De novo truncating mutations in E6-AP ubiquitin-protein ligase gene (UBE3A) in Angelman syndrome.

Abstract: Angelman syndrome (AS) is associated with maternal deletions of human chromosome 15q11–q13 and with paternal uniparental disomy for this region indicating that deficiency of an imprinted, maternally expressed gene within the critical interval is the likely cause of the syndrome. Although the gene for E6-AP ubiquitin-protein ligase (UBE3A) was mapped to the critical region for AS, evidence of expression from both parental alleles initially suggested that it was an unlikely candidate gene for this disorder. Because attempts to identify any novel maternally expressed transcripts were unsuccessful and because the UBE3A gene remained within a narrowed AS critical region, we searched for mutations in UBE3A in 11 AS patients without known molecular defects (large deletion, uniparental disomy, or imprinting mutation). This analysis tested the possibility that deficiency of an undefined, maternally expressed transcript or isoform of the UBE3A gene could cause AS. Four mutations were identified including a de novo frameshift mutation and a de novo nonsense mutation in exon 3 and two missense mutations of less certain significance. The de novo truncating mutations indicate that UBE3A is the AS gene and suggest the possibility of a maternally expressed gene product in addition to the biallelically expressed transcript. Intragenic mutation of UBE3A in AS is the first example of a genetic disorder of the ubiquitin-dependent proteolytic pathway in mammals. It may represent an example of a human genetic disorder associated with a locus producing functionally distinct imprinted and biallelically expressed gene products.
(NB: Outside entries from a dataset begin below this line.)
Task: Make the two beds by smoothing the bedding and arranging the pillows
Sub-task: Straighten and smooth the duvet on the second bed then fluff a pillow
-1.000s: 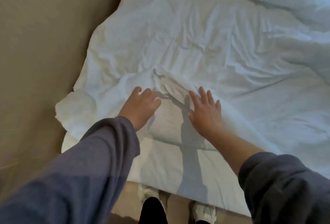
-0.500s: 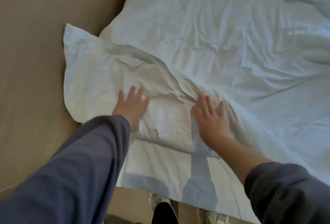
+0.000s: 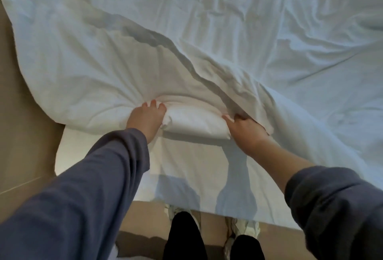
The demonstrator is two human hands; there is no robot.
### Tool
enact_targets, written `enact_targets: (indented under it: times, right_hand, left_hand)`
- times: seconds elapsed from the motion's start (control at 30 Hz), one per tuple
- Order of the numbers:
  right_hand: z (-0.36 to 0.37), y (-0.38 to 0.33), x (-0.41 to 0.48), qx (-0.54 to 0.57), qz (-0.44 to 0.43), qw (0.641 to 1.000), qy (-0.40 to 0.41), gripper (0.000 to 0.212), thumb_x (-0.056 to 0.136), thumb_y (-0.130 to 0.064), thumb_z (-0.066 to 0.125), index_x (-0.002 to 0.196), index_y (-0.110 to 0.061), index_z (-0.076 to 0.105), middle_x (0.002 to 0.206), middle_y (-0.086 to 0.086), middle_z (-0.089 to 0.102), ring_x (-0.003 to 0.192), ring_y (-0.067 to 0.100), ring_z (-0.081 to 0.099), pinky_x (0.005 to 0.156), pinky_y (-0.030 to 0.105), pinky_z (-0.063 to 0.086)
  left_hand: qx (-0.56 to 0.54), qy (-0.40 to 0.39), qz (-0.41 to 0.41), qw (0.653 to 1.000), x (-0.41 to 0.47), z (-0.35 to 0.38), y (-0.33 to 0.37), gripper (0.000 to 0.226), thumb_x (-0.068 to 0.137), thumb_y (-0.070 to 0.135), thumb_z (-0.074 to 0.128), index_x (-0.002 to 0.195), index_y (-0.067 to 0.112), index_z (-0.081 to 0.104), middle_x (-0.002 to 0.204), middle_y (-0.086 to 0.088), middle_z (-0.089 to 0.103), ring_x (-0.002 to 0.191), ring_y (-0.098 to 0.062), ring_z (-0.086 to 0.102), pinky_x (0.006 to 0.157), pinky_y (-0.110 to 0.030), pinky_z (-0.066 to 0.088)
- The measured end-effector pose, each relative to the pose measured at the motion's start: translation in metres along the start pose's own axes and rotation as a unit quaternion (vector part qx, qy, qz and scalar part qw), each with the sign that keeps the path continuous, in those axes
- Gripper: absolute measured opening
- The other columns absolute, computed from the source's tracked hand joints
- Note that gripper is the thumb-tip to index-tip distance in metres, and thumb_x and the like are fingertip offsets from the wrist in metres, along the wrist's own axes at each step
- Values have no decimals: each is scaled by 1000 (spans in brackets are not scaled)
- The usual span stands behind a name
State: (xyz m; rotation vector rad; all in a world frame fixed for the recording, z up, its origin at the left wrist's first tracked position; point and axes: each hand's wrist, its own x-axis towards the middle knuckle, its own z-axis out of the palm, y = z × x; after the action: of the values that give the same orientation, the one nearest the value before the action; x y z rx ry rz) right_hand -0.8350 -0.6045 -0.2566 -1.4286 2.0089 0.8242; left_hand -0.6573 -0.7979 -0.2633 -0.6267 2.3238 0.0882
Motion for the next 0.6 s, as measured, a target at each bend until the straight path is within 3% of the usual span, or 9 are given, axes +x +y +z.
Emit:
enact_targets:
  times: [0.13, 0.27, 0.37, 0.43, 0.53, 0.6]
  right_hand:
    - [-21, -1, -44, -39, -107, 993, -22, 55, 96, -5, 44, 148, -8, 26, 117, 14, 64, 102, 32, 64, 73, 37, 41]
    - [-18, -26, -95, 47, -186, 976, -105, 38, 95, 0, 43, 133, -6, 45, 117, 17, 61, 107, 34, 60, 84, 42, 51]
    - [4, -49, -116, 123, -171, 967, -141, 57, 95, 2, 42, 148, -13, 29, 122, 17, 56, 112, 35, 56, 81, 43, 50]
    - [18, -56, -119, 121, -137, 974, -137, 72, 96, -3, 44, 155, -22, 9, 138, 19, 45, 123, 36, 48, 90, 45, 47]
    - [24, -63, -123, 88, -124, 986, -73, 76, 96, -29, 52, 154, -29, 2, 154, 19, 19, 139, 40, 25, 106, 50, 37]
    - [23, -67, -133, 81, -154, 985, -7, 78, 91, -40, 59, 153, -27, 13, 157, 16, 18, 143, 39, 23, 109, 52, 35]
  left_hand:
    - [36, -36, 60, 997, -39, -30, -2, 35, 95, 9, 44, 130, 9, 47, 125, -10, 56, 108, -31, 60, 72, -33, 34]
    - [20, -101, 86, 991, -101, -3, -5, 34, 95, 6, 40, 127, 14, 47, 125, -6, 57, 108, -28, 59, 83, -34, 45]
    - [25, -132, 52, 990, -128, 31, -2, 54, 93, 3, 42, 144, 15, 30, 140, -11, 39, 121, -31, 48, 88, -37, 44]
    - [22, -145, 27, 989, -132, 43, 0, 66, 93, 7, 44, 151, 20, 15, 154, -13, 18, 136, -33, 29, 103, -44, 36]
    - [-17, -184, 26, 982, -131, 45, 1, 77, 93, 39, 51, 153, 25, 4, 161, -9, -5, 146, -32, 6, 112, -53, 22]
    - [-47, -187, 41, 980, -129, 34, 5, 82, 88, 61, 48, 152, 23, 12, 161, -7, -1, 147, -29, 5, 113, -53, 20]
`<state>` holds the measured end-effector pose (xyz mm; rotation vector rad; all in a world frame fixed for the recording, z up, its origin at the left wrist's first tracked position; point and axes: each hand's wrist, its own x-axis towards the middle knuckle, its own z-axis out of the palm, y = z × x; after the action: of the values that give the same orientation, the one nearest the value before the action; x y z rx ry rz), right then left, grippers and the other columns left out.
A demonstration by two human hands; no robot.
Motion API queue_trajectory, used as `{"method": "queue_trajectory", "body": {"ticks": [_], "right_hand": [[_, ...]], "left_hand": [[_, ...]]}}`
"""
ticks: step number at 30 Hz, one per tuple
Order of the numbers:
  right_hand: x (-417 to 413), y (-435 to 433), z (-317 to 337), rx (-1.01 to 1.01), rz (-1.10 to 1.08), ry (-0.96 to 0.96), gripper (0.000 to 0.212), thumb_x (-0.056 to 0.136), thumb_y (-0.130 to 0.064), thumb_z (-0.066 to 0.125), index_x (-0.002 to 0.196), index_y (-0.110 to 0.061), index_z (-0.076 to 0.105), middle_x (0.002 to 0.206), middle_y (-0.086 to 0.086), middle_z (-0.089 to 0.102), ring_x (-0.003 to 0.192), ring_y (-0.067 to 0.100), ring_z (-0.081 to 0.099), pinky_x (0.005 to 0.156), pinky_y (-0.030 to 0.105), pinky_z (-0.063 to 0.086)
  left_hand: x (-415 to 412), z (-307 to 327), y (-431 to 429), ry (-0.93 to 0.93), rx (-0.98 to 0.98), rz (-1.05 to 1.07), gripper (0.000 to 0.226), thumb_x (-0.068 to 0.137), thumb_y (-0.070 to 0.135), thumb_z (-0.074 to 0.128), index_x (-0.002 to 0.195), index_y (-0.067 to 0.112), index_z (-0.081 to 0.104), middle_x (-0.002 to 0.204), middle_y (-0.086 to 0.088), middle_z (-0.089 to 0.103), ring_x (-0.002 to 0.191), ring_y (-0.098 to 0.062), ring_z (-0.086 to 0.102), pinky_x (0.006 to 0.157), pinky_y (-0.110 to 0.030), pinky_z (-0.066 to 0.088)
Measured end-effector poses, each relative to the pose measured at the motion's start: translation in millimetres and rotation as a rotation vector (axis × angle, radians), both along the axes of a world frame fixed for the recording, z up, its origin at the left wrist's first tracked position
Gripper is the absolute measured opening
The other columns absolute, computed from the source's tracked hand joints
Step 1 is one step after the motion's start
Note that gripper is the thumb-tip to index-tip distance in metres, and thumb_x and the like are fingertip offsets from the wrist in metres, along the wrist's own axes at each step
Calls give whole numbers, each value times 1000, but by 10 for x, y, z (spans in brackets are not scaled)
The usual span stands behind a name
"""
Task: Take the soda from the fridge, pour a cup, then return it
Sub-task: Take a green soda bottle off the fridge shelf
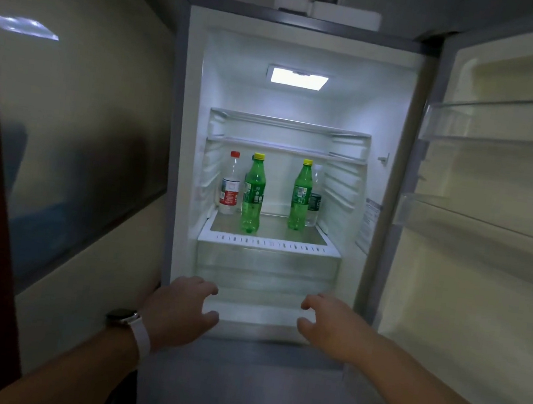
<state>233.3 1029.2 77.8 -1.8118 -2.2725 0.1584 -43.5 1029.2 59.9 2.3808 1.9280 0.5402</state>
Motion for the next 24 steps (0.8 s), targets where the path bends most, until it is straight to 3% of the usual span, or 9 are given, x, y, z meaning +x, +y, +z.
{"method": "queue_trajectory", "body": {"ticks": [6, 13, 17, 22, 24], "right_hand": [[-80, 570, 41, -16, -9, 21, 50, 94, -45, 49, 138, -22, 48, 139, -1, 45, 116, 18, 52, 95, 34, 45], [-235, 1395, 32, -36, 25, 65, 48, 94, -45, 51, 137, -25, 48, 141, -1, 46, 118, 19, 52, 96, 36, 46], [-322, 1861, 74, -29, 39, 165, 46, 93, -42, 53, 134, -21, 52, 135, 2, 50, 106, 17, 56, 88, 33, 48], [-451, 2392, 160, -53, 30, 282, 46, 92, -41, 53, 132, -20, 53, 126, 5, 56, 94, 20, 60, 73, 30, 46], [-497, 2546, 209, -64, 31, 367, 45, 93, -38, 53, 134, -18, 52, 131, 6, 55, 99, 20, 58, 74, 30, 43]], "left_hand": [[131, 60, 559, -256, -86, 19, 42, 89, 39, 59, 128, 24, 57, 134, 0, 55, 117, -15, 54, 92, -28, 45], [303, 167, 1315, -239, -72, 56, 43, 87, 39, 59, 127, 24, 58, 133, -1, 58, 112, -15, 56, 82, -25, 43], [377, 325, 1810, -239, 1, 86, 37, 88, 35, 59, 122, 23, 62, 122, -2, 63, 96, -14, 57, 74, -24, 43], [464, 437, 2301, -463, 102, 125, 24, 87, 28, 60, 110, 20, 65, 106, -1, 69, 91, -15, 61, 79, -31, 51], [489, 498, 2444, -604, 138, 151, 21, 88, 26, 59, 108, 20, 62, 101, 0, 67, 87, -15, 61, 72, -30, 49]]}}
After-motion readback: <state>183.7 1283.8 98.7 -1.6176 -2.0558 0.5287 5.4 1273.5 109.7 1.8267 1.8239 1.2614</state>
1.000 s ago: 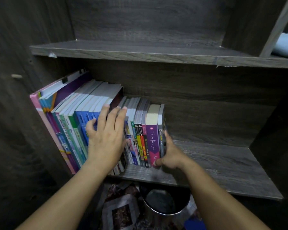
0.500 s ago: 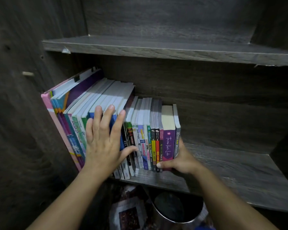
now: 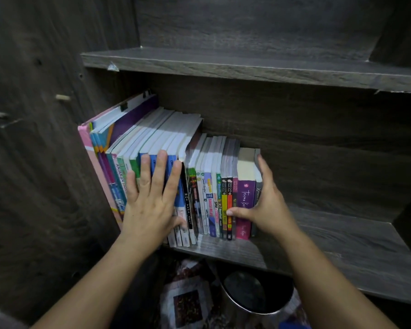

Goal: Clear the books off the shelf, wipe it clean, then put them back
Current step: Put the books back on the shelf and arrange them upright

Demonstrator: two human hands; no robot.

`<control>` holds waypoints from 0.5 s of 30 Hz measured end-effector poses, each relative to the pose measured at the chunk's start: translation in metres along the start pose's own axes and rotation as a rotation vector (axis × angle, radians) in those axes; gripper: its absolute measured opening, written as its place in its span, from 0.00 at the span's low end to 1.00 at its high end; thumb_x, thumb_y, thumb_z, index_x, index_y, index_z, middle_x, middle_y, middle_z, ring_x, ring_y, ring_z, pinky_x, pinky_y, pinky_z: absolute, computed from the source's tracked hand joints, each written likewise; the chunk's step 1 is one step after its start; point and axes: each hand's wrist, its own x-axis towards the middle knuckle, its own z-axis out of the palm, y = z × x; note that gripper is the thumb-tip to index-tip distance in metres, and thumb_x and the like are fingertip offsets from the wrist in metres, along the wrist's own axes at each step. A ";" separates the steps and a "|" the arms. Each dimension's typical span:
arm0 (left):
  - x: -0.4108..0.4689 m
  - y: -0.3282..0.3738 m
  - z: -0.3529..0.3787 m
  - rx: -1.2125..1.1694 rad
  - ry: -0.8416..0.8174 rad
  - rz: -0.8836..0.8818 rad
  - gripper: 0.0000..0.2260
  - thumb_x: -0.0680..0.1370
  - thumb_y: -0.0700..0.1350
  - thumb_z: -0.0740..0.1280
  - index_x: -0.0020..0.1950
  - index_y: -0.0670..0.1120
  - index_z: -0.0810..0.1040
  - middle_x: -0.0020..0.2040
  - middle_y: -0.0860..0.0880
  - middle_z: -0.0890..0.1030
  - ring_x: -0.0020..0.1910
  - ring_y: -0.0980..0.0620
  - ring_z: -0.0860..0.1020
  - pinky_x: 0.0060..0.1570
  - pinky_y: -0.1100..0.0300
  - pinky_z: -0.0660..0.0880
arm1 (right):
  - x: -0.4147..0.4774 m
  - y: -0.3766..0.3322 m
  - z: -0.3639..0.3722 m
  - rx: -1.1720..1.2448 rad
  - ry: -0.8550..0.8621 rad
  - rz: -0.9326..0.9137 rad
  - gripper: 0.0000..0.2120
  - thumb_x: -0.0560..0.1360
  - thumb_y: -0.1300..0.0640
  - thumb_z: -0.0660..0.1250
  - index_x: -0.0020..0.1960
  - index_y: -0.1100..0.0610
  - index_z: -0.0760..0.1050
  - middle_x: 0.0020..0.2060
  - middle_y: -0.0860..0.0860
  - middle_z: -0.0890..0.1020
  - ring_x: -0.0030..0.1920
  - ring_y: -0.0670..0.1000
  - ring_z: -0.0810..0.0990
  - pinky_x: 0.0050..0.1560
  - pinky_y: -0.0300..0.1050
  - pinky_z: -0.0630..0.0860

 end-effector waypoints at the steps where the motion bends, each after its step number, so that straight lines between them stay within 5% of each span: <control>1: 0.000 0.002 0.001 0.004 0.001 -0.012 0.71 0.51 0.66 0.79 0.79 0.44 0.39 0.78 0.40 0.36 0.76 0.39 0.37 0.72 0.42 0.34 | -0.002 0.000 0.001 -0.011 0.004 -0.001 0.66 0.51 0.47 0.83 0.71 0.26 0.40 0.75 0.45 0.60 0.73 0.51 0.63 0.66 0.67 0.68; 5: -0.003 0.008 -0.002 -0.006 0.046 -0.054 0.68 0.53 0.68 0.77 0.79 0.45 0.40 0.78 0.41 0.37 0.76 0.36 0.38 0.72 0.39 0.35 | -0.005 -0.007 -0.005 -0.096 0.009 -0.023 0.63 0.53 0.48 0.83 0.75 0.36 0.45 0.76 0.45 0.57 0.74 0.50 0.61 0.69 0.61 0.67; 7: -0.002 0.016 -0.007 -0.043 0.073 -0.061 0.59 0.58 0.72 0.70 0.79 0.46 0.48 0.78 0.40 0.42 0.76 0.35 0.40 0.71 0.37 0.35 | -0.006 -0.014 -0.010 -0.182 -0.003 -0.060 0.62 0.55 0.49 0.83 0.76 0.39 0.46 0.77 0.45 0.52 0.75 0.51 0.56 0.71 0.61 0.64; 11: 0.005 0.037 -0.017 -0.047 0.125 -0.051 0.34 0.67 0.61 0.69 0.69 0.49 0.68 0.78 0.41 0.47 0.76 0.35 0.44 0.70 0.37 0.41 | -0.007 -0.032 -0.019 -0.348 -0.056 -0.140 0.57 0.59 0.47 0.82 0.75 0.35 0.47 0.77 0.44 0.47 0.77 0.51 0.48 0.74 0.62 0.58; 15: 0.014 0.048 -0.018 -0.026 0.063 -0.112 0.30 0.67 0.56 0.72 0.68 0.50 0.73 0.79 0.41 0.47 0.76 0.34 0.41 0.69 0.34 0.44 | -0.012 -0.042 -0.020 -0.467 -0.118 -0.237 0.53 0.63 0.47 0.80 0.77 0.39 0.49 0.78 0.44 0.49 0.77 0.47 0.46 0.76 0.56 0.51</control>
Intracytoplasmic Sperm Injection May Increase the Risk of Imprinting Defects

Abstract: In germ cells and the early embryo, the mammalian genome undergoes widespread epigenetic reprogramming. Animal studies suggest that this process is vulnerable to external factors. We report two children who were conceived by intracytoplasmic sperm injection (ICSI) and who developed Angelman syndrome. Molecular studies, including DNA methylation and microsatellite and quantitative Southern blot analysis, revealed a sporadic imprinting defect in both patients. We discuss the possibility that ICSI may interfere with the establishment of the maternal imprint in the oocyte or pre-embryo.